Health-care reform, as the Clintons might tell you, can be a dizzying area for presidents, a potential political quagmire. Predictably, the Bush proposal kicked off a swirl of arguments over what it means. Not much, some Democrats said, asserting that it would neither help poor families nor cut the costs of care. Quite a bit, countered the administration, clearly enjoying the spectacle of the tax-cutting president cast as Robin Hood in the cause of the uninsured.
The only certainty: A lot of lobbyists are about to get reacquainted with the American health-care system.
Meanwhile, the energy industry was similarly abuzz over what to make of the president's attention. Oil refiners were not thrilled to hear that new rules could be in the offing mandating what they put in the blend. Producers of ethanol were gleeful as the president laid out plans to dramatically expand the use of alternative fuels over the next decade.

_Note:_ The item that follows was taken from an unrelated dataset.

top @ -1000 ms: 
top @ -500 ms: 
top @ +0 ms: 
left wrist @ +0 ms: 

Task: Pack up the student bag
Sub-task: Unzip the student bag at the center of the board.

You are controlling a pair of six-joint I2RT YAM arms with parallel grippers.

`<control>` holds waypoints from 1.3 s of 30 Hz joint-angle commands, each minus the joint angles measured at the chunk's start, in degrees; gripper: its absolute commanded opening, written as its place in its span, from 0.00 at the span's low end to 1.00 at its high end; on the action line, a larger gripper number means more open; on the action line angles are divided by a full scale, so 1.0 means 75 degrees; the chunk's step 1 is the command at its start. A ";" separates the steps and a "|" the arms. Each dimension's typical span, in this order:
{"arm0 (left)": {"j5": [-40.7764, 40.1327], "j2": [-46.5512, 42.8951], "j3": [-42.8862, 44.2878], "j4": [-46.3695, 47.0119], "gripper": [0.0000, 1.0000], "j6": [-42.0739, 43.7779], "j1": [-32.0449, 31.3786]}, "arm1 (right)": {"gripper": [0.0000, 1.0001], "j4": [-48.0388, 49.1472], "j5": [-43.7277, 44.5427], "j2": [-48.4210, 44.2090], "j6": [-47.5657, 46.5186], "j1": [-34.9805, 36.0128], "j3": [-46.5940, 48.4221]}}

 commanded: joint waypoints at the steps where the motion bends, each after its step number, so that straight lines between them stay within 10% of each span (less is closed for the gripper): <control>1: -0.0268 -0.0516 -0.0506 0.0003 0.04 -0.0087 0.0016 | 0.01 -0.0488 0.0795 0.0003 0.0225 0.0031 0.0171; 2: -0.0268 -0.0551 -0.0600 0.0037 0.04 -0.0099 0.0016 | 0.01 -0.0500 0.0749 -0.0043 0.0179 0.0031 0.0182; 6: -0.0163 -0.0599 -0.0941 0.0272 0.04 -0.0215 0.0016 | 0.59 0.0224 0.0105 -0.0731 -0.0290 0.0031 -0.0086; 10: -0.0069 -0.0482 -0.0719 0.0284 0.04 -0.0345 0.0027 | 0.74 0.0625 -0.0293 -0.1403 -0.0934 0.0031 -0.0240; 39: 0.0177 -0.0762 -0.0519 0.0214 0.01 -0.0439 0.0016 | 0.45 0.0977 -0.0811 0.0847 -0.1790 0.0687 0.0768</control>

Bush presented his energy plan as a way to attack climate change, but environmentalists were unimpressed. They noted that Bush's central goal -- reducing American gasoline consumption by one-fifth over the next decade -- applies to projected usage and not the amount of gas the country burns today.
Despite the attention to energy and health care, Iraq remains a defining force in the nation's thinking, even in terms of economics. The Congressional Budget Office released a study showing that the federal budget deficit will drop to $172 billion this year and disappear by 2012. But the study assumed that ongoing military operations will never exceed the $70 billion budgeted for this fiscal year.
This week, Bush plans to press his agenda with visits to New York and Peoria, Ill. But as he pleads for time to turn things around in Iraq, as he prepares to send 21,500 more troops to the country, and as expectations build that he will soon ask Congress for another $100 billion for this year alone, Democratic budget leaders caution against fantasies of quick and easy deficit reduction.